GOAL OF THE EXERCISE => Will you write out the data exactly, excluding every picture?

RECORDED INFORMATION =>
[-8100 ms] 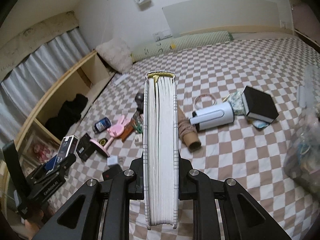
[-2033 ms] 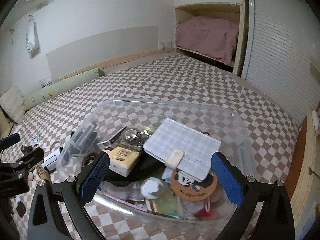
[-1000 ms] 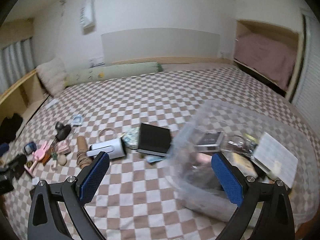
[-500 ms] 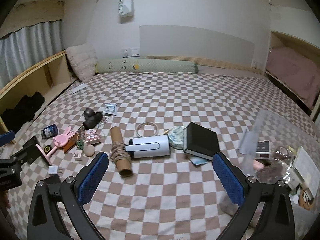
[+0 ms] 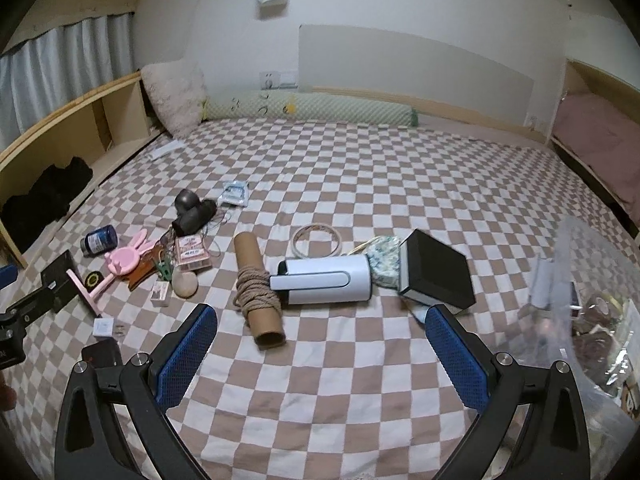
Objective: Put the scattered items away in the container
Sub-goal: 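Move the left tool down toward the black power bank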
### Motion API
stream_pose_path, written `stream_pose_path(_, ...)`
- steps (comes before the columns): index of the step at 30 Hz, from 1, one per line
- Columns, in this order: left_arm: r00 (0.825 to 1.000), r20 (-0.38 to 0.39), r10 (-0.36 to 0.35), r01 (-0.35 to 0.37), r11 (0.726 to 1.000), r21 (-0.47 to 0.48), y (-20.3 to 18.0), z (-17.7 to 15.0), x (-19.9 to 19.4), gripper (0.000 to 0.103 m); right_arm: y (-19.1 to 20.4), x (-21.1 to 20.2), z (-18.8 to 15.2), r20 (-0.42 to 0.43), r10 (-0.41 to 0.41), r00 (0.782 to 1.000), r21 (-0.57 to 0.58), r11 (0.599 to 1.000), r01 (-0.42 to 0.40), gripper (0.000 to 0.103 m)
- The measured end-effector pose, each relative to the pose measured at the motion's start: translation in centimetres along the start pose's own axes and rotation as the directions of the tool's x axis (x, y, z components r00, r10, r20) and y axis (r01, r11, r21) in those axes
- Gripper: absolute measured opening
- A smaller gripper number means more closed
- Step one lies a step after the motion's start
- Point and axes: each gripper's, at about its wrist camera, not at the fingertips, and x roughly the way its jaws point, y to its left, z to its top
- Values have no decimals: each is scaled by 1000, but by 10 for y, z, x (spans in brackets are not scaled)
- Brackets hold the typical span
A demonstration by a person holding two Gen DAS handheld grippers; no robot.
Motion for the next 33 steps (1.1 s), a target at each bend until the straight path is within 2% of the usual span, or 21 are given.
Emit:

SOLUTION BELOW =>
[-8100 ms] 
[-2033 ms] 
[-1000 ms] 
[-500 ms] 
[+0 ms] 
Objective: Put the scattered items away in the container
Sub-goal: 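Move the left tool down toward the black power bank
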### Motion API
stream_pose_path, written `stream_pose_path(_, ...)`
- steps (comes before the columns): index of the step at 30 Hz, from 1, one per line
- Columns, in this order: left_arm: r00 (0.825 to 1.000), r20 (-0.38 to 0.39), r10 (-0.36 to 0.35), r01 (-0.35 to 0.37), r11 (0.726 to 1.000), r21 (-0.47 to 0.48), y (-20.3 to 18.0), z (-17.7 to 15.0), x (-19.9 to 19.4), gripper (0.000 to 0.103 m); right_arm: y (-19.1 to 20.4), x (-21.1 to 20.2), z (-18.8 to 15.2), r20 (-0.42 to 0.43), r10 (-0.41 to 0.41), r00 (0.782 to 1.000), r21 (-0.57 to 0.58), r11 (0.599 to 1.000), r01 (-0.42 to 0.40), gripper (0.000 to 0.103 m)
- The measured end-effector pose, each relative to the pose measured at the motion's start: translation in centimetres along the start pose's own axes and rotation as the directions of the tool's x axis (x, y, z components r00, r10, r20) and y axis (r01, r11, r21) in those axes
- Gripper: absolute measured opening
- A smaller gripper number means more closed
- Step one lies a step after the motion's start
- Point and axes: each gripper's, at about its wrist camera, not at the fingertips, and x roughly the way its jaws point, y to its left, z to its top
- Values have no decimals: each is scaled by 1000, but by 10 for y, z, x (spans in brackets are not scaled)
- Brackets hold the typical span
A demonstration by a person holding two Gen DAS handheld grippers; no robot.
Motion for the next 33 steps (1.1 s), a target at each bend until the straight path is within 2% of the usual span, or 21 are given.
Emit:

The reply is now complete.